9.3 Tiberio e la legge agraria
Tiberio, il maggiore, è il primo a vedere nel malcontento del popolo un segno di disgregamento della compattezza di Roma. Gli stanno particolarmente a cuore gli agricoltori, che fino a quel tempo avevano avuto tanta parte nella vita della città col loro modesto assiduo lavoro; gli stanno a cuore i campi e l'arte dell'agricoltura.
Ma i contadini non lavorano, e i campi sono abbandonati. Infatti, i molti prodotti agricoli che vengono dalle nuove province rendono difficile ai contadini romani la vendita di loro prodotti: il ricavo che ne fanno è così scarso, che, a poco a poco, sono obbligati a vendere i loro campi. I ricchi li acquistano, ma non vi dedicano cure amorose: li abbandonano agli schiavi, e il terreno non produce più. Nasce in questo modo quella grande piaga delle nazioni che si chiama latifondo, vasta proprietà di uno solo, coltivata sommariamente.
Bisognava opporsi a questo pericolo con leggi che rendessero possibile ai contadini il ritorno ai loro campi.
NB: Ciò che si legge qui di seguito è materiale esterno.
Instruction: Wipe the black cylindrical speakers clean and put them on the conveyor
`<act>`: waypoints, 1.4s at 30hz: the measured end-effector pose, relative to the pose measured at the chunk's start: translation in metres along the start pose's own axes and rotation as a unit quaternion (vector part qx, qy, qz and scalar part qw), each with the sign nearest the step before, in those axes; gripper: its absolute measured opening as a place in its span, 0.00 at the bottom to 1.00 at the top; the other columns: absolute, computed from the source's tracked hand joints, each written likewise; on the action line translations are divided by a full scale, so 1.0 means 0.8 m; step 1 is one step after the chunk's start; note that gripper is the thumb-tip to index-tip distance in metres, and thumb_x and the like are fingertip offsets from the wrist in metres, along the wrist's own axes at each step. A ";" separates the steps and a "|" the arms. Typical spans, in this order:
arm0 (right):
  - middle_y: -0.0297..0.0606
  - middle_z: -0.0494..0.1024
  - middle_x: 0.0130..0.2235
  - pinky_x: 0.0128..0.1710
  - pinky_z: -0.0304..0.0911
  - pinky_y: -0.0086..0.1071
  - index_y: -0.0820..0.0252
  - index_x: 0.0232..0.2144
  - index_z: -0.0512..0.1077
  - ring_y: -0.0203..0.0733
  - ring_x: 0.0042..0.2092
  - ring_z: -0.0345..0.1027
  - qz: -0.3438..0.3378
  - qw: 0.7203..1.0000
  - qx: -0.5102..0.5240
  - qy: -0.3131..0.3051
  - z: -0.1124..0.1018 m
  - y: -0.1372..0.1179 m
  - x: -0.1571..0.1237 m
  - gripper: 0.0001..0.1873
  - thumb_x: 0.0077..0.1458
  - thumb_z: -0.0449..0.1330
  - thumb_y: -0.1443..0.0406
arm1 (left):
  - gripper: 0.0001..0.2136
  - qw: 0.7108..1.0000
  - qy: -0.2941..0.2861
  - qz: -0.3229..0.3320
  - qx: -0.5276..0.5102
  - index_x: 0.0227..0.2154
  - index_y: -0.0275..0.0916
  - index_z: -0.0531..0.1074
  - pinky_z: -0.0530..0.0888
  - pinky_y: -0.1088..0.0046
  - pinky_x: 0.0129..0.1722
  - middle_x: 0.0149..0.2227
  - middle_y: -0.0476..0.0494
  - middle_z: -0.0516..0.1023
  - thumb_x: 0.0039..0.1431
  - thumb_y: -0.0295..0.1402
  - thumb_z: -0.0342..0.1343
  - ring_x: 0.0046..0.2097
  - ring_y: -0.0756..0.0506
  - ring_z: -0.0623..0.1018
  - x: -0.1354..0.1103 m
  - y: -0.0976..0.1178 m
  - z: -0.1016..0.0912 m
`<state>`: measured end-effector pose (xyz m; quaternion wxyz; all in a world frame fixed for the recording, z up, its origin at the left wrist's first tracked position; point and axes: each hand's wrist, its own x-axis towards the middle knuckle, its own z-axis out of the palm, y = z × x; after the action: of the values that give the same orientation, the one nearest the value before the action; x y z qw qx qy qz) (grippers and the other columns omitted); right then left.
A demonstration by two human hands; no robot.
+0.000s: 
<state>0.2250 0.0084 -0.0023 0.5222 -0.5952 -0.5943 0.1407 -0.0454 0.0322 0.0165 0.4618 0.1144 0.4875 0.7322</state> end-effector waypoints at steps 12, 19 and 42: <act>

Tiberio aveva sufficiente autorità per farsi ascoltare, poiché si era segnalato notevolmente nelle guerre per la conquista della Spagna ed era stato eletto tribuno, cioè rappresentante della plebe. Egli propose allora una legge che impedisse ai ricchi di occupare più di 500 iugeri di agro pubblico (l'iugero era una misura che indicava la superficie che un bue poteva arare in un giorno, circa 2500 metri quadrati); i ricchi che risultassero possessori di più vaste aree coltivabili, dovevano rinunciare a una parte in favore di poveri, i quali potevano cosi riprendere la loro tradizionale e dignitosa fatica di agricoltori.
La legge, detta agraria, fu approvata; e Tiberio già si preparava a lottare per una seconda proposta presentata al Senato: quella di dividere tra il popolo una ingente eredità lasciata a Roma da Attalo III, re della potente città asiatica di Pergamo. Ma l'audacia delle proposte di Tiberio creò grande agitazione tra i nobili, che si vedevano colpiti nei loro interessi; e il loro rancore divenne tale, da indurli a sollevare contro il tribuno un tumulto feroce. Tiberio affrontò l'ira dei nemici, ma cadde ucciso; e l'odio di parte giunse a impedire che le sue spoglie fossero raccolte e onorate: il suo misero corpo venne gettato nel Tevere (133 a. C.).